The PET scan measures the level of radiation coming from the patient and compiles information that the system needs to decipher. It uses algorithms and corrections, including the Hounsfield units from the CT scan, and adjusts the images in accordance with the corrected densities for each region.

In the 1990’s or early 2000’s, a PET-only scan would have used a transmission scan for attenuation correction or forgone it completely. Today, however, there is better technology available. Using both CT and PET to cross-check data and corroborate each other is a way to increase confidence and reduce guesswork. It gives significantly more data points to reference in order to determine a diagnosis and treatment plan.

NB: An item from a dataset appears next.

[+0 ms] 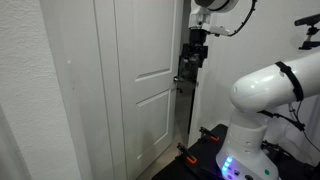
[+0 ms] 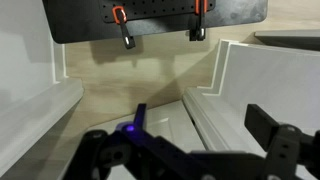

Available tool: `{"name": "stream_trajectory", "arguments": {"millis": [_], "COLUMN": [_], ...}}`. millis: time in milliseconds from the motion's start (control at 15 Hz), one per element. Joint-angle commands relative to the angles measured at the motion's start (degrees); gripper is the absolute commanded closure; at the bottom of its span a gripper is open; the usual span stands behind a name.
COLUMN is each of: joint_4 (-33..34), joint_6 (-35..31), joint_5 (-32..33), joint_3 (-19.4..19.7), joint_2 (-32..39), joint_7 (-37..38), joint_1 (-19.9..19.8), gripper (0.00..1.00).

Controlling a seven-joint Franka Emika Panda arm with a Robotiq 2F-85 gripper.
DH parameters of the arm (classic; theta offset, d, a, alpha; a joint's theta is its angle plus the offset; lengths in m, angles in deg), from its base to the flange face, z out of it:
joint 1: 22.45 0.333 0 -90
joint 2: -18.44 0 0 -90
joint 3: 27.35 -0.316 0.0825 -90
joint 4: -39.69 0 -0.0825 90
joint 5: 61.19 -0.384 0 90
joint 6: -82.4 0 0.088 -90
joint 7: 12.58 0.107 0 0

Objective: Turn the light off.

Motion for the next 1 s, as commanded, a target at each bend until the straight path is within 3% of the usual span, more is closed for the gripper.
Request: {"name": "stream_trajectory", "arguments": {"millis": [0, 200, 533, 933], "joint_4": [0.12, -0.95, -2.67, 1.89], "joint_6": [0.12, -1.99, -11.87, -21.32], "joint_5": [-0.27, -1.61, -7.69, -14.63], "joint_3": [-0.35, 1.19, 3.15, 2.67], "joint_2": [0.08, 3.30, 13.37, 28.28], "joint_7": [-0.33, -3.04, -11.19, -20.71], "joint_1": [-0.50, 0.88, 5.07, 10.36], "gripper": [0.00, 0.00, 0.00, 0.00]}}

PET/CT is more than just oncology

One of the biggest misconceptions about PET/CT is that its benefits are limited to diagnosing cancer. There are many new uses that are benefiting from PET/CT technology that fall outside of oncology. For example, in neurology, a brain CT or MRI only looks at the structure. The benefit of looking at function through an FDG-PET scan is that a functional change on the cellular level will be seen before a possible structural change. The same can be said for cardiac imaging, epilepsy, Alzheimer’s disease, dementia, infection and inflammation and a host of others. These are areas that could benefit from taking advantage of the advancements in the PET/CT world.